**Exercise directions:** Could each entry below be printed again exactly as given?
BEGIN Given information
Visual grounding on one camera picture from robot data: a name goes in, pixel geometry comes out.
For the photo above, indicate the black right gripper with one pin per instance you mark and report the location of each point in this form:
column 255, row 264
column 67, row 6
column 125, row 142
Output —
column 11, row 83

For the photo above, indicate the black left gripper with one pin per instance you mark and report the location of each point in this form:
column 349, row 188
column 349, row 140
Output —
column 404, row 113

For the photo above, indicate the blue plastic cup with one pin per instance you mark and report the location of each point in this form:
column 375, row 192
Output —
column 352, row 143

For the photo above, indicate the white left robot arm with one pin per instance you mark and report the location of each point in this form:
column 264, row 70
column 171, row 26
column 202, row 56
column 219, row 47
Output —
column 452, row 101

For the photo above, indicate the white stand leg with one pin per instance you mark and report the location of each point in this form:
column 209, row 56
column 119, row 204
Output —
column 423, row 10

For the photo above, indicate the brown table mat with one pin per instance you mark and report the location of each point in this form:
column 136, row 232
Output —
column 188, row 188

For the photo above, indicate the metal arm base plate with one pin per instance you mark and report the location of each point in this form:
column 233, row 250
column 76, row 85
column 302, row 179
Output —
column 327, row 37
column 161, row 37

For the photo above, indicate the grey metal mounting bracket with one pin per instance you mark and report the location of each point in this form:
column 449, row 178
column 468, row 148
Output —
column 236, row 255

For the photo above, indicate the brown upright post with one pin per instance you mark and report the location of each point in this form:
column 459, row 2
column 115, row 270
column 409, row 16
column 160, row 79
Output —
END Given information
**Reply:**
Visual grounding on one camera picture from robot data: a name goes in, pixel geometry comes out.
For the photo above, indicate the black right gripper with one pin per instance you mark and report the location of each point in this form:
column 255, row 264
column 67, row 6
column 125, row 142
Output —
column 11, row 83

For the photo above, indicate the black left gripper with one pin per instance you mark and report the location of each point in this form:
column 349, row 188
column 349, row 140
Output —
column 404, row 113

For the photo above, indicate the blue plastic cup with one pin per instance you mark and report the location of each point in this form:
column 375, row 192
Output —
column 352, row 143

For the photo above, indicate the white left robot arm with one pin per instance you mark and report the location of each point in this form:
column 264, row 70
column 171, row 26
column 202, row 56
column 219, row 47
Output —
column 452, row 101

For the photo above, indicate the white stand leg with one pin per instance you mark and report the location of each point in this form:
column 209, row 56
column 119, row 204
Output —
column 423, row 10

For the photo above, indicate the brown table mat with one pin per instance you mark and report the location of each point in this form:
column 136, row 232
Output —
column 188, row 188

For the photo above, indicate the metal arm base plate with one pin per instance you mark and report the location of each point in this form:
column 233, row 250
column 76, row 85
column 302, row 179
Output —
column 327, row 37
column 161, row 37

For the photo above, indicate the grey metal mounting bracket with one pin per instance you mark and report the location of each point in this form:
column 449, row 178
column 468, row 148
Output —
column 236, row 255

For the photo above, indicate the brown upright post with one pin per instance you mark and report the location of each point in this form:
column 459, row 2
column 115, row 270
column 409, row 16
column 160, row 79
Output —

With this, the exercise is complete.